PROBLEM REQUIREMENTS:
Your answer must be a single number: the count of lines in the records below that include the string "target".

TASK DATA START

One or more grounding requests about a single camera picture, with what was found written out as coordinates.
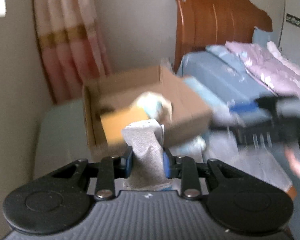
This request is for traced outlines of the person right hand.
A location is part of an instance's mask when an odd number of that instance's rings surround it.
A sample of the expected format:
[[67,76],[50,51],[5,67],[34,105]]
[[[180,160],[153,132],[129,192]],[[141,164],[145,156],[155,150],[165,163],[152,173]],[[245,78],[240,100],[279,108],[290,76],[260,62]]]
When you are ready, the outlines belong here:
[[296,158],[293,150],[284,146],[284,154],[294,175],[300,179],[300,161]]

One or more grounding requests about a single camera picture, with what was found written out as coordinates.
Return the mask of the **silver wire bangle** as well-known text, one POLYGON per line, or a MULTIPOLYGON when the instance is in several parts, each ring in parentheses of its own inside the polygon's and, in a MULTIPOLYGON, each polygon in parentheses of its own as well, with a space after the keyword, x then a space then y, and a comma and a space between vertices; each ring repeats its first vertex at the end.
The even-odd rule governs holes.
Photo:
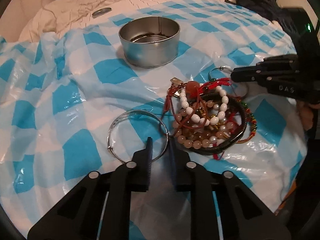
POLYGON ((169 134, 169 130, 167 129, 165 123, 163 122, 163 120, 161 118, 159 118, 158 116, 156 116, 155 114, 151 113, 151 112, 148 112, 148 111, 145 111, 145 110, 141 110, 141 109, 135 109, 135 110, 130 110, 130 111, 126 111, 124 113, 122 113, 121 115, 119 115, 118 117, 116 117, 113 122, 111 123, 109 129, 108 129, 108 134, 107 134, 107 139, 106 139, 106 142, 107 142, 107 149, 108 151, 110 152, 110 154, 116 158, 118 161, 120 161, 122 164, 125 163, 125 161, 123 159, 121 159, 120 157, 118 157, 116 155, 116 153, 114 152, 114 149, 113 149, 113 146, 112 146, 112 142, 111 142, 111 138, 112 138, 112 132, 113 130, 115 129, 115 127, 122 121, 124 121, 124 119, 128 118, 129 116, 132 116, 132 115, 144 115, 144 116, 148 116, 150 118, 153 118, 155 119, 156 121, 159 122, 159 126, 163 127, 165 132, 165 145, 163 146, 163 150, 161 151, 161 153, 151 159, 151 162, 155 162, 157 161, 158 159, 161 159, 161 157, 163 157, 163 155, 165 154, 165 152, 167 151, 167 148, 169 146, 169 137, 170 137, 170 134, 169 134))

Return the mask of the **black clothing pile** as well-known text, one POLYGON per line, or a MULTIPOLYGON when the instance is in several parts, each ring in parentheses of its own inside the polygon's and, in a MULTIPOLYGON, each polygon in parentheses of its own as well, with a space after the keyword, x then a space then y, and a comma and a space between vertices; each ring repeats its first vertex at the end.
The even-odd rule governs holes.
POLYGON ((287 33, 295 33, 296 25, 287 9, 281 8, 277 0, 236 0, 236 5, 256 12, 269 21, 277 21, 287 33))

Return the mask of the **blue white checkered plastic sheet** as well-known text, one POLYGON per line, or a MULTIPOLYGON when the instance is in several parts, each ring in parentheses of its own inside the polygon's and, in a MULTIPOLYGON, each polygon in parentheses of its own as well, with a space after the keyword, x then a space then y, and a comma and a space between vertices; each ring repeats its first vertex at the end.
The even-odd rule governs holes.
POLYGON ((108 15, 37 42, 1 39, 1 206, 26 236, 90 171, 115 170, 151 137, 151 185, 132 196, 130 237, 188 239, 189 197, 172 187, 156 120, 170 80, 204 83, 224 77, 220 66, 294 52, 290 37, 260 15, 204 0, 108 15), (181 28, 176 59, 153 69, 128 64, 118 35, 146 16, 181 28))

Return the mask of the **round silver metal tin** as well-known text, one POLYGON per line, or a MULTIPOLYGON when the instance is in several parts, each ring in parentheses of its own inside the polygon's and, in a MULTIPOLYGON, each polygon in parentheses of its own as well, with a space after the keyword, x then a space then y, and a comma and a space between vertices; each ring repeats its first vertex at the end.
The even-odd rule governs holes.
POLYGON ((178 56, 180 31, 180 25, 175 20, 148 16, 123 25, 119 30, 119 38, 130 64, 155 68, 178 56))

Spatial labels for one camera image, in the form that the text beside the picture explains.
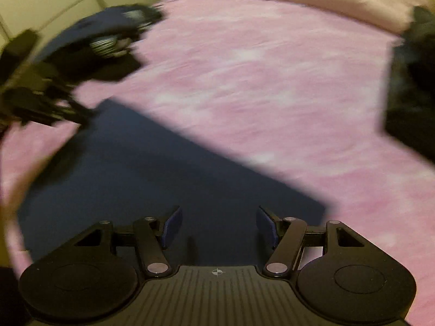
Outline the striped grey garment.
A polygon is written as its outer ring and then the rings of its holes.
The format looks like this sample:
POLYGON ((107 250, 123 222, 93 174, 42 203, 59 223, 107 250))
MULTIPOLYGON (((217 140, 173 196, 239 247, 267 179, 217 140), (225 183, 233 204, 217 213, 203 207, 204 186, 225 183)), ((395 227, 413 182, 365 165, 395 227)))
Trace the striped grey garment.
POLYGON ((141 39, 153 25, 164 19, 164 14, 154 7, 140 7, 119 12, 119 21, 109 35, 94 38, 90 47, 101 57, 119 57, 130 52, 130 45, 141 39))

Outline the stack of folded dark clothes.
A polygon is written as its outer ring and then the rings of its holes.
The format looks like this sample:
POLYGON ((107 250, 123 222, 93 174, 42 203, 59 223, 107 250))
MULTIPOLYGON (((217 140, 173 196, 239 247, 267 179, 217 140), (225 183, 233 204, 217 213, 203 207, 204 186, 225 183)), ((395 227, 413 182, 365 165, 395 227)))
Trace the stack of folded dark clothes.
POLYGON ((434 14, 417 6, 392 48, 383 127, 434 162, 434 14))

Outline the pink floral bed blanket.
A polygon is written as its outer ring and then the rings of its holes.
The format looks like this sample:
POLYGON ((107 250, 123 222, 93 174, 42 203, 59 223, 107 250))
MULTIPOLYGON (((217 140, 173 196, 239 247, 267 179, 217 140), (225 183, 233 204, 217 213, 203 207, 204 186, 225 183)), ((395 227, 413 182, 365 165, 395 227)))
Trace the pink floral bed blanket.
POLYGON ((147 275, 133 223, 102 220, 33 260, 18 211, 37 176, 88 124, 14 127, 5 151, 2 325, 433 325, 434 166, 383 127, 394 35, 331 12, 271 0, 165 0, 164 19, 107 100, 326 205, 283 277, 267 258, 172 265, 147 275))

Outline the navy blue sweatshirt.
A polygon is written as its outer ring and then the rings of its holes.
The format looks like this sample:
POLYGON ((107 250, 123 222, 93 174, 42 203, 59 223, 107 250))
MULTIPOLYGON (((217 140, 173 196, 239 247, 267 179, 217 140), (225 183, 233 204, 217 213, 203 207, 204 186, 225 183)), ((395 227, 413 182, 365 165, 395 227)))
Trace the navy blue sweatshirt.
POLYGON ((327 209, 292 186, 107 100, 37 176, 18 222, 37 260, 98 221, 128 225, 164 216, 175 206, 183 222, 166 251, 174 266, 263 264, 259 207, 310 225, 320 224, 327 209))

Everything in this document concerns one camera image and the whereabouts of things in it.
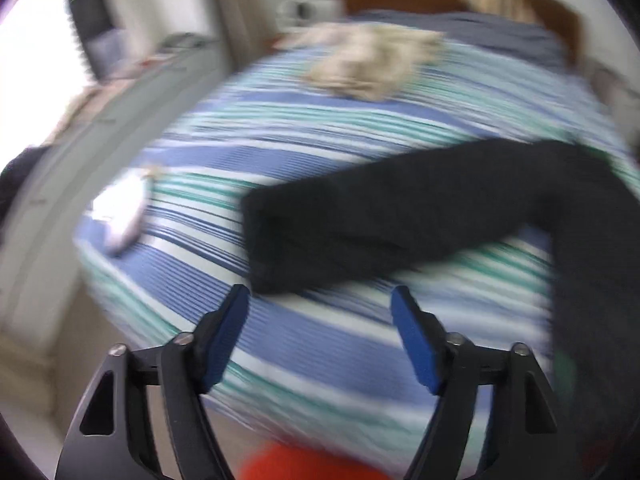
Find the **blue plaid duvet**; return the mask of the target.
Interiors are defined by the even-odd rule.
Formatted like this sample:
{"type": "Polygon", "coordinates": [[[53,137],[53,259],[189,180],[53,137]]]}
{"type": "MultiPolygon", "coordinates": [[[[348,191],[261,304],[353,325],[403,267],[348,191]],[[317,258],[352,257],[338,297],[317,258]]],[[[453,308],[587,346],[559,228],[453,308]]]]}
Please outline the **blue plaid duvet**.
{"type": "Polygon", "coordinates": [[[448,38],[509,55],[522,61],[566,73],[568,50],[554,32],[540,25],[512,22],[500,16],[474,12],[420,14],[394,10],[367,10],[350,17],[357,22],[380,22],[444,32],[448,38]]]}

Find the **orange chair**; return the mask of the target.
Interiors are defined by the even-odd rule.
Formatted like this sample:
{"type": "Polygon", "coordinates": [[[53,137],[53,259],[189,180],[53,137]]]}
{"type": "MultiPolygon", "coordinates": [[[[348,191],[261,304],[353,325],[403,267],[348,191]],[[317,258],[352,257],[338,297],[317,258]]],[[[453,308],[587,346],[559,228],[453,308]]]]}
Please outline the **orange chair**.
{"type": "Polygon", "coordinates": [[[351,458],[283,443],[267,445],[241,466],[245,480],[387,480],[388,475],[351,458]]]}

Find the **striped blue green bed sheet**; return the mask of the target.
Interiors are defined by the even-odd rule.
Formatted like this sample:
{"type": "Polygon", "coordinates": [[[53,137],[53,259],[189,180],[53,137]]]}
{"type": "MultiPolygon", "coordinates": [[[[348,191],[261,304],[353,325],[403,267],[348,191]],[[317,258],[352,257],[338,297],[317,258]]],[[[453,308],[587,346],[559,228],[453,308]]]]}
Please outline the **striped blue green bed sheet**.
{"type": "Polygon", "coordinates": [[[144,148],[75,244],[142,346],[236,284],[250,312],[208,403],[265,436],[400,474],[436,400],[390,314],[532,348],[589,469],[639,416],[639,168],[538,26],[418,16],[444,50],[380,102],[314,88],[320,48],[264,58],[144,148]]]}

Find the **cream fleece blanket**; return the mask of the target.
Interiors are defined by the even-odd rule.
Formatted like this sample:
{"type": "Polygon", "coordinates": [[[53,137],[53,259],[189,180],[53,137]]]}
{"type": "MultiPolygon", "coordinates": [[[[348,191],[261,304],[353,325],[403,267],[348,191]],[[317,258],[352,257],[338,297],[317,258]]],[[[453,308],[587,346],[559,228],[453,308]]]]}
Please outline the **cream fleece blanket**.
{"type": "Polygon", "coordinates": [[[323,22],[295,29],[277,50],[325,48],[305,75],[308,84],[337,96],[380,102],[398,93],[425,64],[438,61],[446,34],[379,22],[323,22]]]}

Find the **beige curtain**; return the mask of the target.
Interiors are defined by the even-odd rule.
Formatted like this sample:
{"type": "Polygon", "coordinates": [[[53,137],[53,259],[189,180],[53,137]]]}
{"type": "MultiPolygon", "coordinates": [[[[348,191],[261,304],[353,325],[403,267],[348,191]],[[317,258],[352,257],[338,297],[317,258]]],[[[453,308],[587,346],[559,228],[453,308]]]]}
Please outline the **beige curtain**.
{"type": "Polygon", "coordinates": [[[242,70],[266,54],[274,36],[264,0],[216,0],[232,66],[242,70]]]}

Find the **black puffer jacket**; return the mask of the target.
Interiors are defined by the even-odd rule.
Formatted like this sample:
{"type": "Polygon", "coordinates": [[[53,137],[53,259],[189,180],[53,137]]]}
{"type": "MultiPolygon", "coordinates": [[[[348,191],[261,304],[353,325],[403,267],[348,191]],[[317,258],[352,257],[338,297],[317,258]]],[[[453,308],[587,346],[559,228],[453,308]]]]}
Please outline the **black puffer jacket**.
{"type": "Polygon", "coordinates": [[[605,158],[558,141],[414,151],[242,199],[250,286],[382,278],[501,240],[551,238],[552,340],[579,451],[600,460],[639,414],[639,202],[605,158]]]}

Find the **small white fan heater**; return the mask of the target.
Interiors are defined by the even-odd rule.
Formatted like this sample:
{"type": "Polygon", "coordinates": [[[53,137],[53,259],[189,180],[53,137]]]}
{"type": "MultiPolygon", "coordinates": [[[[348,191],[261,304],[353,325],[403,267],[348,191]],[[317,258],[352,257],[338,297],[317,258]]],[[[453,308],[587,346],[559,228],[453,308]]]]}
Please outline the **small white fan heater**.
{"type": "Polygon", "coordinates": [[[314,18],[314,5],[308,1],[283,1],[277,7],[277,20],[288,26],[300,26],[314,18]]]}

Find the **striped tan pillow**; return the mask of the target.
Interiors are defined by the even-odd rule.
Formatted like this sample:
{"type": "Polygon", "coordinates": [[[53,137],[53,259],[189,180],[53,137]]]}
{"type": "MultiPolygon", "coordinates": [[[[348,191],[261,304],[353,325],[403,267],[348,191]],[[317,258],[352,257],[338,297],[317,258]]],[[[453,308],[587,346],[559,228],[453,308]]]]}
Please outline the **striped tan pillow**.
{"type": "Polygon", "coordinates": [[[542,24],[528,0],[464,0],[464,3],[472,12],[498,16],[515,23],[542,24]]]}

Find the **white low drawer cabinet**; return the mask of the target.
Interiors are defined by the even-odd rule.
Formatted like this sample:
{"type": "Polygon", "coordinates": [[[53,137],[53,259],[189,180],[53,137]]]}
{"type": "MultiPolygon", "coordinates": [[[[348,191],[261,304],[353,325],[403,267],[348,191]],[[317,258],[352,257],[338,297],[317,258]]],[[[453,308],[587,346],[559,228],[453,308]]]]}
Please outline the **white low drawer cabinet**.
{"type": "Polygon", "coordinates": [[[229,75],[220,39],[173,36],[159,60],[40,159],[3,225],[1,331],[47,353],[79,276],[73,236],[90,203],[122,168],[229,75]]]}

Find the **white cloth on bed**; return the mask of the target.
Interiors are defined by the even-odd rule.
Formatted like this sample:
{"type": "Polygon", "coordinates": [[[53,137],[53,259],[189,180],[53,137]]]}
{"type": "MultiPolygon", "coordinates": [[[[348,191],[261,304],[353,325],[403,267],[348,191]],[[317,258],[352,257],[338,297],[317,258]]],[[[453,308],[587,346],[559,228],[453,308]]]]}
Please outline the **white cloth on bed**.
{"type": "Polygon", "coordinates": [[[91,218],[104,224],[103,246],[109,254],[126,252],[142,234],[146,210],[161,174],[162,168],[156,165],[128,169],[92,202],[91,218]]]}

TASK DATA END

EXERCISE RESULT:
10